Turquia ataca o inimigo errado
Ao dar mais ênfase ao combate aos curdos, Erdogan só facilita a vida do Estado Islâmico
Clóvis Rossi - FSP
A mais direta análise sobre os ataques da Turquia ao EI (Estado
Islâmico) e, principalmente, às forças curdas no Iraque é de Cengiz
Candar, colunista do jornal "Radikal" e do "site" Al-Monitor.
É assim: "Se o governo do AKP (Partido Justiça e Desenvolvimento, no
poder há 12 anos) se engaja em ataques diários contra alvos do PKK
[Partido dos Trabalhadores do Curdistão, considerado terrorista pela
Turquia], ao mesmo tempo em que anuncia que tais ataques continuarão, é
preciso ser estúpido para não perceber que o objetivo é criminalizar o
PKK e marginalizar o HDP, forçando-o a cair abaixo da barreira
eleitoral".
Um pouco de memória: HDP é o Partido Democrático do Povo, também curdo,
mas legal. Obteve 13% dos votos na eleição de junho, superando a
barreira dos 10% e, com isso, tirando do AKP, do presidente Recep Tayyip
Erdogan, a maioria absoluta a que se habituara.
Sem maioria, o AKP negocia uma coligação há quase dois meses, sem sucesso, Se ela não for formada logo, haverá nova eleição.

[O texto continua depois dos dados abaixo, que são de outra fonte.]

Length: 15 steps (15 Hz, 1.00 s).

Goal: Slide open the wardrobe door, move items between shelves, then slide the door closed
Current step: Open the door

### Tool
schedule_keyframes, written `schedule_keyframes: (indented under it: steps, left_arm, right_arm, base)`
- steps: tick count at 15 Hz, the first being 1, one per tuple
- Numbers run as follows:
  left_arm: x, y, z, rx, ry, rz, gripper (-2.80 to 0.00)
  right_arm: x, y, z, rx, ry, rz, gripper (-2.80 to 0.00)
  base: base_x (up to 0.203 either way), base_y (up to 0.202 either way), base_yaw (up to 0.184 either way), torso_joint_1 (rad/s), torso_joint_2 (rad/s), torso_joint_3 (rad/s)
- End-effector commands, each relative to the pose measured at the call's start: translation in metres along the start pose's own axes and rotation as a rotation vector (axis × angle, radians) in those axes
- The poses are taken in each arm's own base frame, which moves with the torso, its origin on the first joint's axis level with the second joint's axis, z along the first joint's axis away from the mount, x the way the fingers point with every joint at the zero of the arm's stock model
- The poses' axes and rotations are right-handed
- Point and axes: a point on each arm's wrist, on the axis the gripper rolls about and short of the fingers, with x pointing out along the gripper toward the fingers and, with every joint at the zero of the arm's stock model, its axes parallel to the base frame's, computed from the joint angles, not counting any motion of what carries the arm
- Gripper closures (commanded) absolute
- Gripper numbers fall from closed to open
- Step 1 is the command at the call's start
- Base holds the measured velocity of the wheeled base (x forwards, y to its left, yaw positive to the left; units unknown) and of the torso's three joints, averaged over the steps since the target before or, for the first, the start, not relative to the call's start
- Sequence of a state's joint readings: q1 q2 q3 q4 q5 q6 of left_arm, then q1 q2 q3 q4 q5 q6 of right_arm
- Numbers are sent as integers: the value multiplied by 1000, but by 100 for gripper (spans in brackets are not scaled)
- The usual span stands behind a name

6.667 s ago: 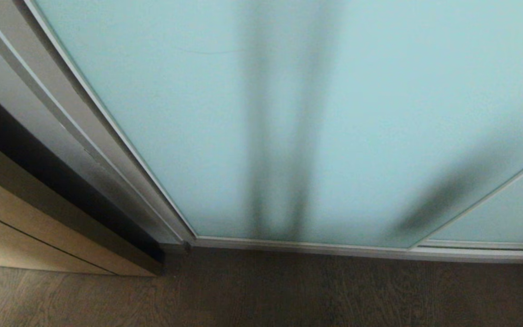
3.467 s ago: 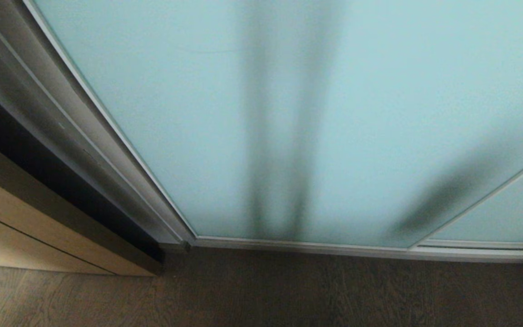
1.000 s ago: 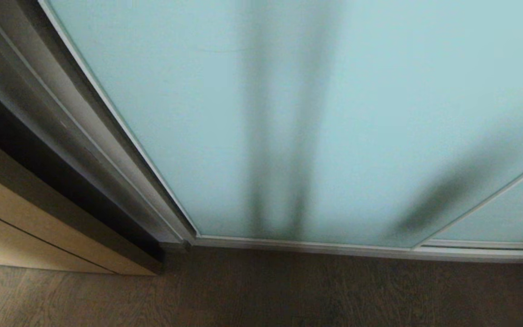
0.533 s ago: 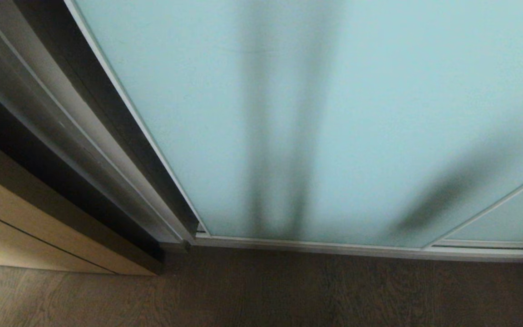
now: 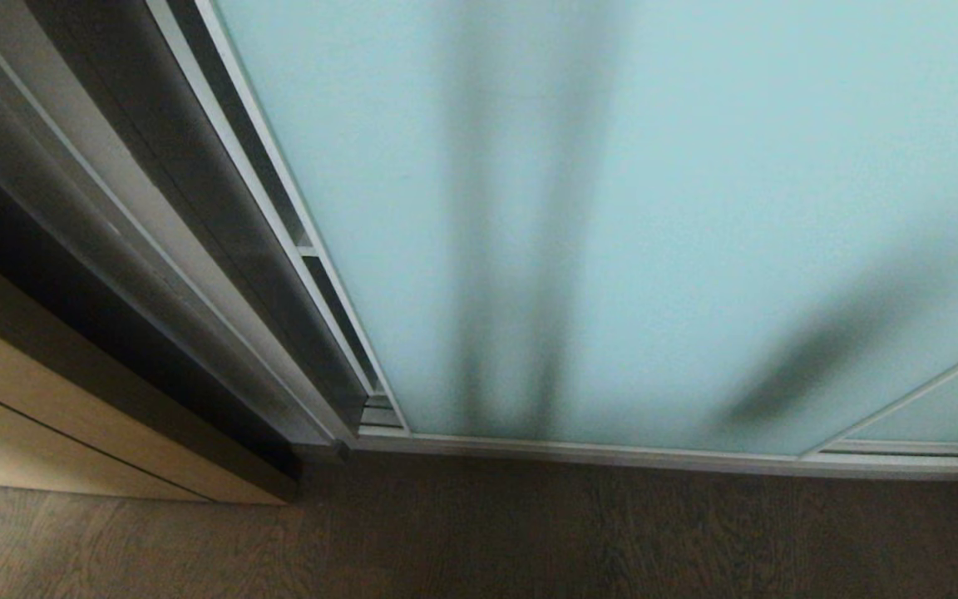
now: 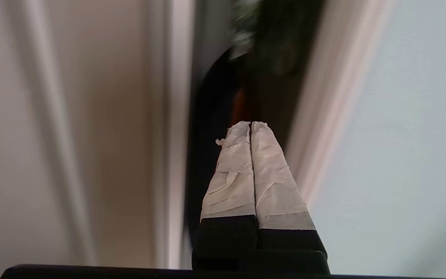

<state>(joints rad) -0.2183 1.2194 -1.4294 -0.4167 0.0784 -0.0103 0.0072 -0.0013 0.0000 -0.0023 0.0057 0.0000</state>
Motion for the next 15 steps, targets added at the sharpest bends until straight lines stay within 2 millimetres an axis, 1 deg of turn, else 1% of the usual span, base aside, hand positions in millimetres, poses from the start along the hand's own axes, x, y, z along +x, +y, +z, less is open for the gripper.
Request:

Nelas é que a demonização dos curdos em geral e de seu braço
político-eleitoral, o HDP, pode levá-lo a não superar a barreira dos 10%
dos votos e, portanto, a ficar de fora do Parlamento –o que, por sua
vez, facilitaria a recuperação da maioria absoluta pelo partido de Recep
Erdogan.
Essa visão míope e eleitoralista pode até dar certo internamente, mas,
em matéria de enfrentamento ao Estado Islâmico –o verdadeiro inimigo da
Turquia, dos curdos, dos EUA e da Europa– tende a ser um tiro no pé.

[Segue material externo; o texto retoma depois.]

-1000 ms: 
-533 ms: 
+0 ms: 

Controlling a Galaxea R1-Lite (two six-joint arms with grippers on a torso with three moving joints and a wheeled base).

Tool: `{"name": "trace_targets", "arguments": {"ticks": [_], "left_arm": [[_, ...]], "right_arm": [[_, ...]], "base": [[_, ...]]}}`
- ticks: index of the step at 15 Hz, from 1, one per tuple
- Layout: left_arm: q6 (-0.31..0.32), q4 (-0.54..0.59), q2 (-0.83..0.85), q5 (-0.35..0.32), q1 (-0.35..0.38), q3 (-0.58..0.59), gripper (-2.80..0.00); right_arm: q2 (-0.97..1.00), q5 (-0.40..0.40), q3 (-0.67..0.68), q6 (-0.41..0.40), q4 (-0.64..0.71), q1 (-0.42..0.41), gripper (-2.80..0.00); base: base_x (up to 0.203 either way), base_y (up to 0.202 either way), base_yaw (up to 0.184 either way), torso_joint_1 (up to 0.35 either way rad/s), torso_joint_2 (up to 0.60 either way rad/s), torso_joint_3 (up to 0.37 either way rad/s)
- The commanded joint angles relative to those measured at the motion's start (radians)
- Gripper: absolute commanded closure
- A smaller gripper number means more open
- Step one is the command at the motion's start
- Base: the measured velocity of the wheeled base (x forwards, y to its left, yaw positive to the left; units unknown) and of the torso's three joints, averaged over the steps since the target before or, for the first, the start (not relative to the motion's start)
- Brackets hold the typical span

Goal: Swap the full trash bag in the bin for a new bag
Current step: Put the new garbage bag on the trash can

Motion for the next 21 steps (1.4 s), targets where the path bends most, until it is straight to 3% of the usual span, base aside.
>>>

Analisa, por exemplo, Steven Cook, pesquisador-sênior de Estudos de
Oriente Médio do Council on Foreign Relations, ao falar do apoio que os
Estados Unidos deram aos ataques turcos:
"Washington ficou na estranha posição de dar essencialmente sinal verde
para [a Turquia] combater alguns dos mais efetivos lutadores naquele
conflito [contra o Estado Islâmico] –os curdos, tanto os do PKK como
aqueles de seus primos sírios, as Unidades de Proteção do Povo".
Reforça Dan de Luce, correspondente para Segurança Nacional da revista "Foreign Policy":
"Washington pode estar autorizando Ancara a atacar as únicas forças no
terreno que se mostraram efetivas contra o Estado Islâmico."

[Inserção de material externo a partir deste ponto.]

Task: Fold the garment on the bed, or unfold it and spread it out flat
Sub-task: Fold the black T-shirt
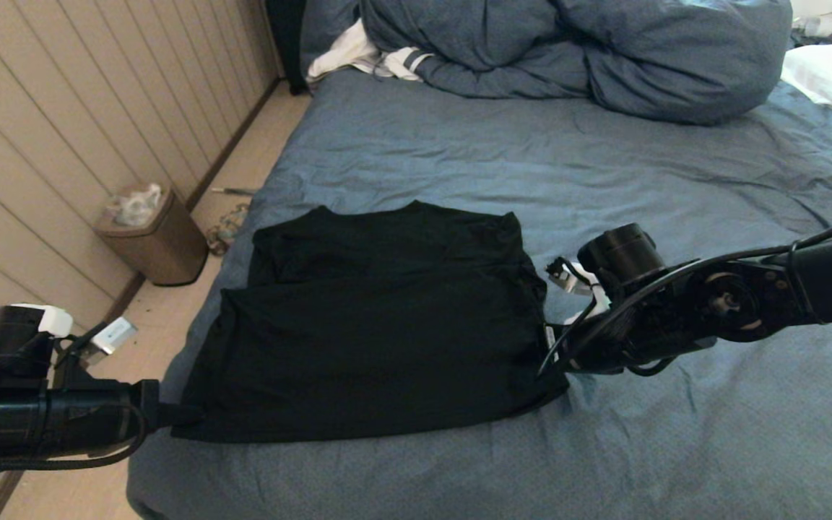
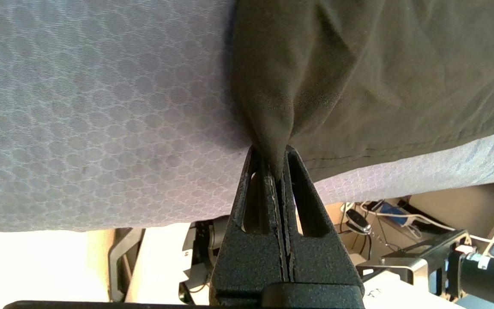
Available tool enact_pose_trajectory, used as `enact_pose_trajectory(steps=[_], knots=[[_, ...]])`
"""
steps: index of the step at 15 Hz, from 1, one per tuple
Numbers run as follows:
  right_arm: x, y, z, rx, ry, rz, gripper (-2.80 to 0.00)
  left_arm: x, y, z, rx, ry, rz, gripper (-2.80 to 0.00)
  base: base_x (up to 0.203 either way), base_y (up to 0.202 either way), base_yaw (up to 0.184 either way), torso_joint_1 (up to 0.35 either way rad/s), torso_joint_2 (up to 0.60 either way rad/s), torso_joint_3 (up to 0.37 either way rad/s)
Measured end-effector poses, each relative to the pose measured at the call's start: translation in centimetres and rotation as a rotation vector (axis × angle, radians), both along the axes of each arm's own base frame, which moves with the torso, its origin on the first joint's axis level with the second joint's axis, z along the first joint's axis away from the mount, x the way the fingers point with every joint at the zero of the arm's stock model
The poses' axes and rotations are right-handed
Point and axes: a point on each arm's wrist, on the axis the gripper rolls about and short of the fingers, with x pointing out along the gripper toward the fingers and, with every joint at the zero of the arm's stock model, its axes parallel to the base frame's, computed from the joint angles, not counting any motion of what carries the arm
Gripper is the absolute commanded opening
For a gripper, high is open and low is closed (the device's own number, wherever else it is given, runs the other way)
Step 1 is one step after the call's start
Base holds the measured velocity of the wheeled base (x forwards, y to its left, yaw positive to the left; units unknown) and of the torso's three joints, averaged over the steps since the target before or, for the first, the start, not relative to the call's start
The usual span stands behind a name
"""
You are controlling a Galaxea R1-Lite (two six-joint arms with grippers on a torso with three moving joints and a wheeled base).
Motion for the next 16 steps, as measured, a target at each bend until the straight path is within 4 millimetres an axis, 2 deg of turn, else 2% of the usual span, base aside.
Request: enact_pose_trajectory(steps=[3,6,11,16], knots=[[0.0,0.2,-0.5,-0.007,0.017,0.007,-2.8,-0.1,-0.1,0.0,0.002,0.0,-0.007,-2.8,0.0,0.0,0.0,0.0,0.0,0.0],[-1.2,0.2,-0.8,-0.014,0.036,0.02,-2.8,-0.2,-0.6,-0.1,0.009,0.0,-0.03,-2.8,0.0,0.0,0.0,0.0,0.0,0.0],[-4.3,-1.2,1.4,0.008,-0.01,0.016,-2.8,-1.0,-0.9,0.1,0.011,-0.005,-0.042,-2.8,0.0,0.0,0.0,0.0,0.0,0.0],[-5.9,-2.1,3.1,0.031,-0.061,0.01,-2.8,-4.1,-1.1,2.6,0.019,-0.042,-0.036,-2.8,0.0,0.0,0.0,0.0,0.0,0.0]])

Além do objetivo eleitoral já citado, deve estar nos cálculos de Erdogan
que a efetividade dos curdos iraquianos contra os radicais islâmicos
tende a aguçar o apetite dos curdos turcos por mais autonomia ou até
independência.
Diz, por exemplo, Tozun Bahcheli, cientista político da Western University (Canadá):
"O governo turco vê os curdos politicamente ativos como uma ameaça ainda
maior que o EI, porque põem em risco a integridade territorial turca,
ao contrário do EI, com toda a sua horrível ideologia e métodos
horrendos".
Os curdos são um grupo étnico sem território próprio e estão (ou estavam
até a semana passada) em negociações para um cessar-fogo com o governo
turco.
Os ataques recentes ameaçam claramente o processo de paz em andamento há três anos.
Só não ameaçam de fato o verdadeiro inimigo, o Estado Islâmico.